MONTEVIDEO AL PALO. “Usted ya está participando del proceso de renovación, resignificación, restauración y dinamización para embellecer la ciudad de Montevideo. Para esto debe comenzar a mirar con otros ojos, desde otra perspectivada, con actitud positiva y energía constructora”, dice la publicación que dirige Danza. Esa es la línea. Crear ciudadanía crítica y creativa que inunde la ciudad y los despachos. Y al Estado…un beso en la frente y seguir con el pedaleo. Hay un Montevideo que se mueve y crece, que embellece y luce, sin que la mano del Estado. Cito a Ghierra en “Mapeo”: “Hay una masa crítica de gente preocupada por temas que no están en la agenda política y tienen que ver con el patrimonio, con cuidado ambiental, con progreso sustentable. En cualquier caso, esta masa de gente ha venido aumentando sistemáticamente desde el 2010 a la fecha, y creo que seguirá aumentando, reclamando ser parte de la construcción de la ciudad y no meros espectadores”.

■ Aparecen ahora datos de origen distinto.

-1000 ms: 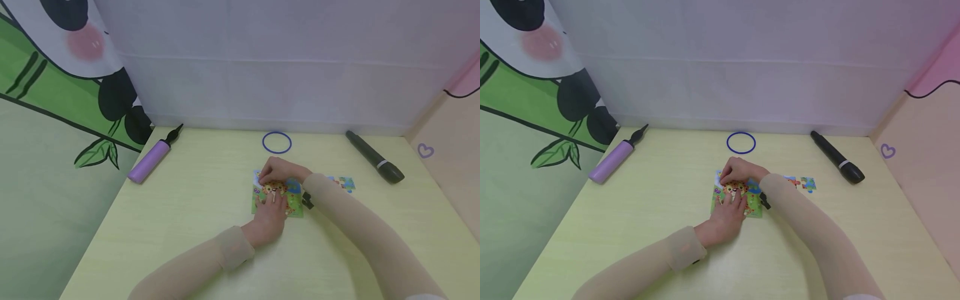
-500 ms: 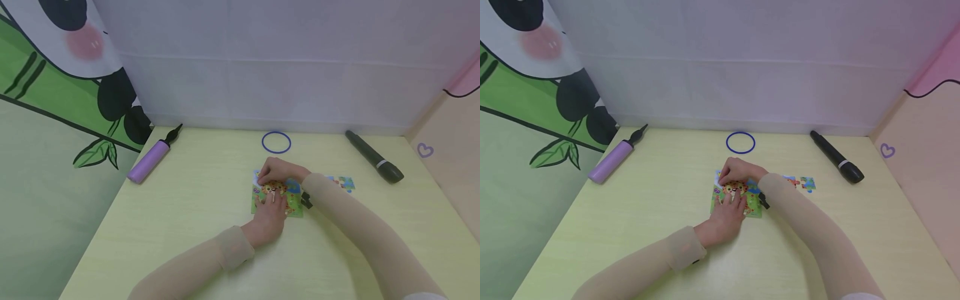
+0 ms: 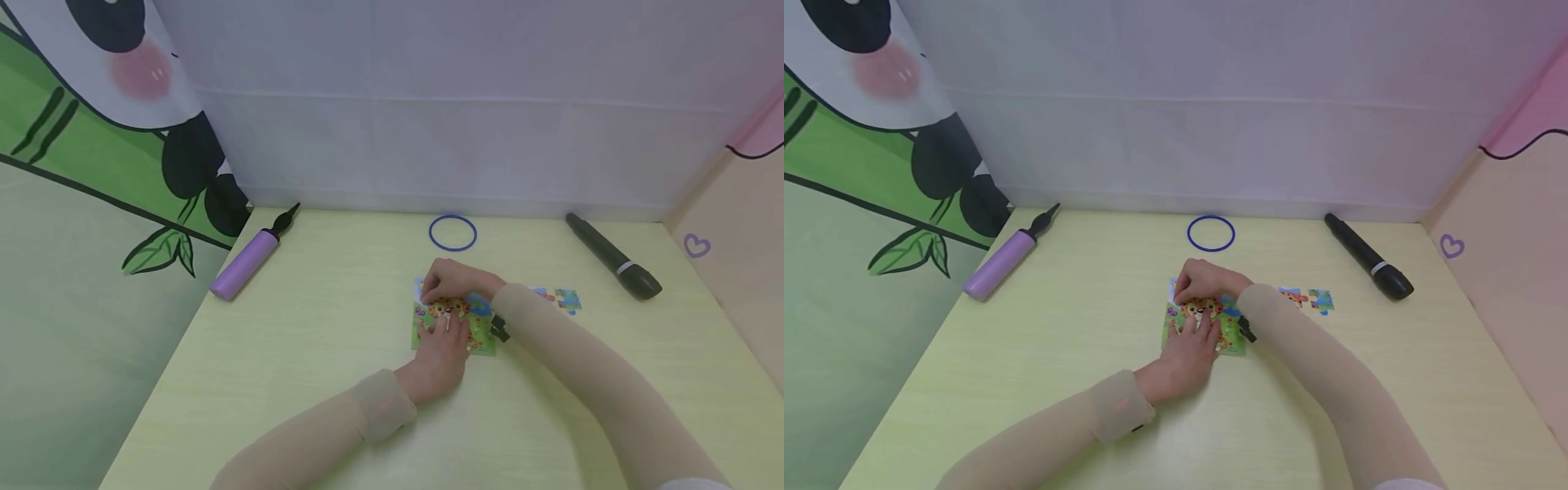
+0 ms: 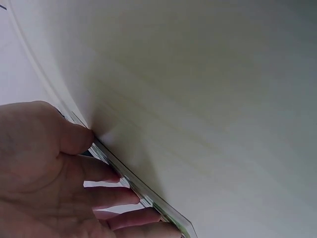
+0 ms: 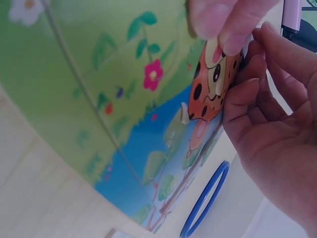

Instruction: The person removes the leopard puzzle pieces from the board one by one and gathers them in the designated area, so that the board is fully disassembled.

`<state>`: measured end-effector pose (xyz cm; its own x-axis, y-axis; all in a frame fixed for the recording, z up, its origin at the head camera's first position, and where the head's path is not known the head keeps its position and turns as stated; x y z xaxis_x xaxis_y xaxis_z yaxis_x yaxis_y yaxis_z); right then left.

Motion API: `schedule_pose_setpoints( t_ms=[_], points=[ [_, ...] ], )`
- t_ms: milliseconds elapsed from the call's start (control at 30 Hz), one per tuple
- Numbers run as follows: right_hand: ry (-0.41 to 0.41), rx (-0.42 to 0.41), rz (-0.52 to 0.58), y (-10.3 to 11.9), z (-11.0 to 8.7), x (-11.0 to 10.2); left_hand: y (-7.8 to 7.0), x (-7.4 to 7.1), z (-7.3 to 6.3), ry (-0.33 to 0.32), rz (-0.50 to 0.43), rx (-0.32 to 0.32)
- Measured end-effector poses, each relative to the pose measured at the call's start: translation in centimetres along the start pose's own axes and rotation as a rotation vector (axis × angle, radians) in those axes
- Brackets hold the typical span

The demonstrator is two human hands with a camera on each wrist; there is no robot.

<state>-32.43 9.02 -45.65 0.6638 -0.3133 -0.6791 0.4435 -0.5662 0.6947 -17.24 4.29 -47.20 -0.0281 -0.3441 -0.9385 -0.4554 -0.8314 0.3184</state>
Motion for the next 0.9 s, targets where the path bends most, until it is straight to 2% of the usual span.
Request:
schedule_pose_setpoints(
  t_ms=[233,433,900],
  points=[
    [0.003,-0.009,0.028,0.09,0.01,0.38,-0.02,0.18,-0.16,0.002,-0.011,-0.001],
    [-0.007,-0.001,0.011,0.12,-0.09,0.21,-0.03,0.15,-0.07,0.003,0.007,0.004],
    [0.017,0.012,0.075,-0.01,-0.18,-0.05,0.08,-0.04,-0.07,0.013,-0.01,0.0]
  ],
)
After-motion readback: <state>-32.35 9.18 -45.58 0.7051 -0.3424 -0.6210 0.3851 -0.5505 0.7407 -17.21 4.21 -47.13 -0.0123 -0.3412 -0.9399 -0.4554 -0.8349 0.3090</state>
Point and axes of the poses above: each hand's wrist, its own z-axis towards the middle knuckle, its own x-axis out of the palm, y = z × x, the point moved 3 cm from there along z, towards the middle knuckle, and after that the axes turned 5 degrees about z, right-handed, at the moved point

¿LA IMAGINACIÓN AL PODER? El arquitecto Danza se pregunta si la imaginación debe tomar o llegar al poder. No queda claro el planteo. Pero el problema de la imaginación, paradojalmente, es la realidad, ya no como motor sino como limitante. El ejercicio fantástico que impulsa Ghierra –y que acompaña Danza- tiene el inconveniente de convertirse en una suerte de masturbación intelectual. Con el objetivo de sacudir Montevideo, de modernizarla, de dotarla de color y mobiliario moderno, de fortalecer los espacios verdes y públicos, la imaginación puede ir para cualquier lado. Y ahí ese esfuerzo de creación se va al diablo. Hay muy buenas ideas, pero impracticables. Entonces no son buenas ideas. Hay acciones creativas de gran factura, pero irreproducibles. Entonces no son tan “creativas”.

Ghierra y Danza proponen mirar Montevideo en forma removedora. Es un necesario ejercicio, pero se debe asumir que se desarrolla en tensión entre la imaginación y lo realizable.

Nota. La foto que ilustra esta nota es una propuesta para la rambla portuaria, presentada en el encuentro “Ghierra Intendente”.